Open Water Swimming Techniques

For all you triathletes and open water swimmers, these tips are for you.  As you all know, swimming in the open water can be nothing like those pretty little laps in the pool.  Running into ice cold murky water with 2 foot swells and chop, with 100 other people intent on drowning you is not most people's idea of a relaxing swim. Many of the best swimmers sometimes get a rude awakening during their first open water event.  And, many of those weak swimmers vow never to race again in the open water.  Hopefully, however, our tips can help you feel more comfortable in these races.  As with all skills, the keys are to be prepared and practice!  We've highlighted a few of our favorite tips below.   So pay attention and practice! 

Marking.  A great  tactic for all swimmers, is to use fixed on-land or on-sea landmarks to help guide you through the race.  This is done pre-race, but needs to actually be used while swimming.  

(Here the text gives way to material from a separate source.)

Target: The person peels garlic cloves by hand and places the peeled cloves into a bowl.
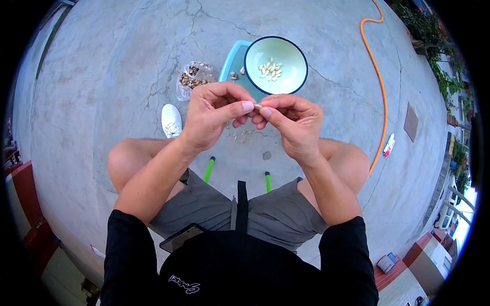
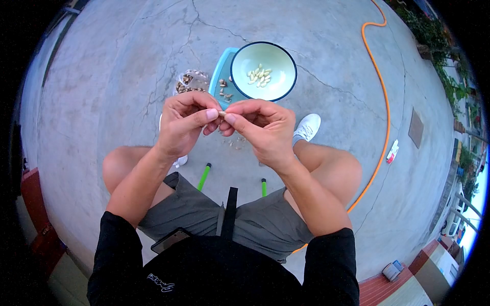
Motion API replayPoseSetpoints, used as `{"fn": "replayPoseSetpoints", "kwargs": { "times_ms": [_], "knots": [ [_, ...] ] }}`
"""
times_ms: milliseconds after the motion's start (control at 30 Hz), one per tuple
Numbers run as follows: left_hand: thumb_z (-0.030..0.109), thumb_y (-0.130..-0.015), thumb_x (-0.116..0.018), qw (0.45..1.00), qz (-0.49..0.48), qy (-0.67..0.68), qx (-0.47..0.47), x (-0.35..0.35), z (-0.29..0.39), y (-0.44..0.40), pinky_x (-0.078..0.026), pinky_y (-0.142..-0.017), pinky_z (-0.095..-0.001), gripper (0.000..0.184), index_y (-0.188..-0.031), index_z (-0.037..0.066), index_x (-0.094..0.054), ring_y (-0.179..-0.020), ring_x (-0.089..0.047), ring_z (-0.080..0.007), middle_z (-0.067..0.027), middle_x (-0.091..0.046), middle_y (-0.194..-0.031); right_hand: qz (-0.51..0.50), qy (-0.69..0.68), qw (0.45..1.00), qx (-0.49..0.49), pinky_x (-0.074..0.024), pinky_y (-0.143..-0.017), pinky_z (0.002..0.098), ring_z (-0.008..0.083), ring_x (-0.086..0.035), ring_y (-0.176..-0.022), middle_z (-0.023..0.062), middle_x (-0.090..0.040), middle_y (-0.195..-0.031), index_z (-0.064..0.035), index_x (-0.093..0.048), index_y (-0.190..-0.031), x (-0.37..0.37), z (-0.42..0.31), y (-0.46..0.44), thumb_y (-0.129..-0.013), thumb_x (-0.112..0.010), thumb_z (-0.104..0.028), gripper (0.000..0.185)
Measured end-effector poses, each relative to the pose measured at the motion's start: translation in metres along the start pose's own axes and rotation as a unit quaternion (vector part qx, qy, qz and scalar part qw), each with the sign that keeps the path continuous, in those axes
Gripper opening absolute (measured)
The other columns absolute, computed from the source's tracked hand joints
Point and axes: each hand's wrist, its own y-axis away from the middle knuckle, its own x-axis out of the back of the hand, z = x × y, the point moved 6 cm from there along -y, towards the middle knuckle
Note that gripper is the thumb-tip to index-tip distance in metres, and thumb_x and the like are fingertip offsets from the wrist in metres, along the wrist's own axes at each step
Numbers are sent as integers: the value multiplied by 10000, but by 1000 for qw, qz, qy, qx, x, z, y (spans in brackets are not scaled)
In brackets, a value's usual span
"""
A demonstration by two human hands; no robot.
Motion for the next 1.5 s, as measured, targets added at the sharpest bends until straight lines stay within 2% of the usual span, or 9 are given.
{"fn": "replayPoseSetpoints", "kwargs": {
  "times_ms": [433, 500, 533, 600, 633, 700, 800, 1100, 1500],
  "knots": [
    [33, -868, -691, 999, 18, -47, 5, -8, 3, 0, -450, -575, -228, 119, -961, -31, -652, -658, -574, -92, -74, -665, -828, 32, 60, 997, 34, -592, -712, 277, 178, -689, -818, 155, -698, -961, 88, -687, -969, 1, -1, 3, -877, -669, 77, 94],
    [22, -872, -685, 999, 25, -44, 19, -6, 0, -1, -447, -571, -229, 128, -980, -32, -644, -650, -570, -92, -73, -663, -826, 29, 161, 980, 114, -577, -710, 272, 170, -689, -829, 144, -707, -957, 71, -700, -958, 2, -4, 5, -841, -700, 81, 118],
    [22, -872, -685, 999, 25, -44, 19, -5, 0, -2, -447, -571, -229, 128, -980, -32, -644, -650, -570, -92, -73, -663, -826, 29, 161, 980, 114, -577, -710, 272, 170, -689, -829, 144, -707, -957, 71, -700, -958, 3, -3, 5, -841, -700, 81, 118],
    [41, -883, -697, 999, 23, -9, 35, -4, -4, -2, -445, -588, -204, 120, -974, -30, -664, -684, -582, -72, -64, -681, -838, 31, 283, 939, 194, -563, -701, 276, 184, -701, -811, 138, -718, -938, 44, -710, -941, 0, -10, 8, -789, -735, 80, 158],
    [41, -883, -697, 999, 23, -9, 35, -4, -4, -2, -445, -588, -204, 120, -974, -30, -664, -684, -582, -72, -64, -681, -838, 31, 283, 939, 194, -563, -701, 276, 184, -701, -811, 138, -718, -938, 44, -710, -941, 0, -10, 7, -789, -735, 80, 158],
    [39, -882, -704, 999, 23, 5, 37, -5, -4, -2, -455, -592, -208, 122, -976, -28, -667, -686, -588, -78, -71, -687, -842, 40, 376, 885, 270, -556, -683, 286, 214, -710, -790, 136, -722, -918, 25, -710, -921, -7, -17, 10, -751, -754, 75, 183],
    [26, -879, -706, 999, 20, 26, 30, -5, -4, -1, -469, -599, -215, 115, -975, -27, -671, -693, -598, -85, -85, -696, -850, 31, 432, 842, 321, -557, -676, 286, 237, -711, -777, 138, -721, -905, 23, -705, -903, -15, -25, 12, -732, -758, 79, 188],
    [-24, -860, -681, 999, 8, 43, 10, -4, -3, 0, -446, -567, -253, 71, -928, -12, -665, -671, -578, -131, -115, -669, -923, 28, 397, 858, 324, -560, -673, 283, 222, -711, -769, 146, -722, -892, 28, -702, -897, -16, -24, 12, -712, -750, 112, 208],
    [-64, -841, -688, 995, -2, 103, 17, -4, -2, 0, -478, -593, -256, 79, -918, -46, -699, -686, -605, -133, -121, -689, -890, 30, 355, 889, 289, -546, -656, 255, 184, -705, -760, 135, -727, -897, 17, -714, -883, -10, -21, 11, -713, -744, 106, 195]
  ]
}}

Head up.  This takes practice.  You absolutely should develop some skill at this.  You need to be able to lift your eyes up out of the water and catch sight of what is around you without disrupting your stroke.  This is vital for various reasons, some of which include being able to sight landmarks, the course markings, the people around you.  Some do it on an interval basis--like every four full stroke cycles, others do it every once in a while, some do it every stroke cycle, and other vary the frequency.  The amount you do it is up to you.  If you get good at it, we recommend every stroke during the beginning of the race and during any point where sight is vital, and an interval approach when 'in the clear'.  There is little question that it takes more energy to look up frequently.  So conservation is good when sight is less important.

We recommend two easy practice methods--water polo stroke and a 'breathing look up'.  Water polo stroke is simply freestyle with your head up out of the water looking straight in front of you.  Try to keep your head level and straight as you go.  If your head is high enough, you won't need to turn it to breath.  This will get your body and muscles trained to swim with the head lifted.

The 'breathing look up' is a method where you look up, then turn your head to the side to breath normally, while continuing your normal stroke.  This is the method we prefer for actual races, because it requires the least amount of energy and disrupts the stroke the least.  As a practice method, we like to mix it in with normal sets.  An example would be to do a normal workout but on each odd lap we would do the 'breathing look up'.  

To perform this technique you lift your head up straight up out of the water to where you can see the side of the pool in front of you (or where you can see the beach in front of you).  You start the lift when your arm is extended out straight in front of you and your are getting the most lift from that hand--or, just before you would normally take a breath.  Many like to exhale as they lift their head forward (this prevents swallowing water and allows for less stroke disruption as you only need to inhale after your head turns).  After you make clear sight contact with the target ahead of you, you drop your head and simultaneously turn it toward your breathing side where you inhale as normal and continue the stroke as normal.  As expected, this takes practice to get the timing just right so that it hardly take any extra energy to do it.  It is well worth it though!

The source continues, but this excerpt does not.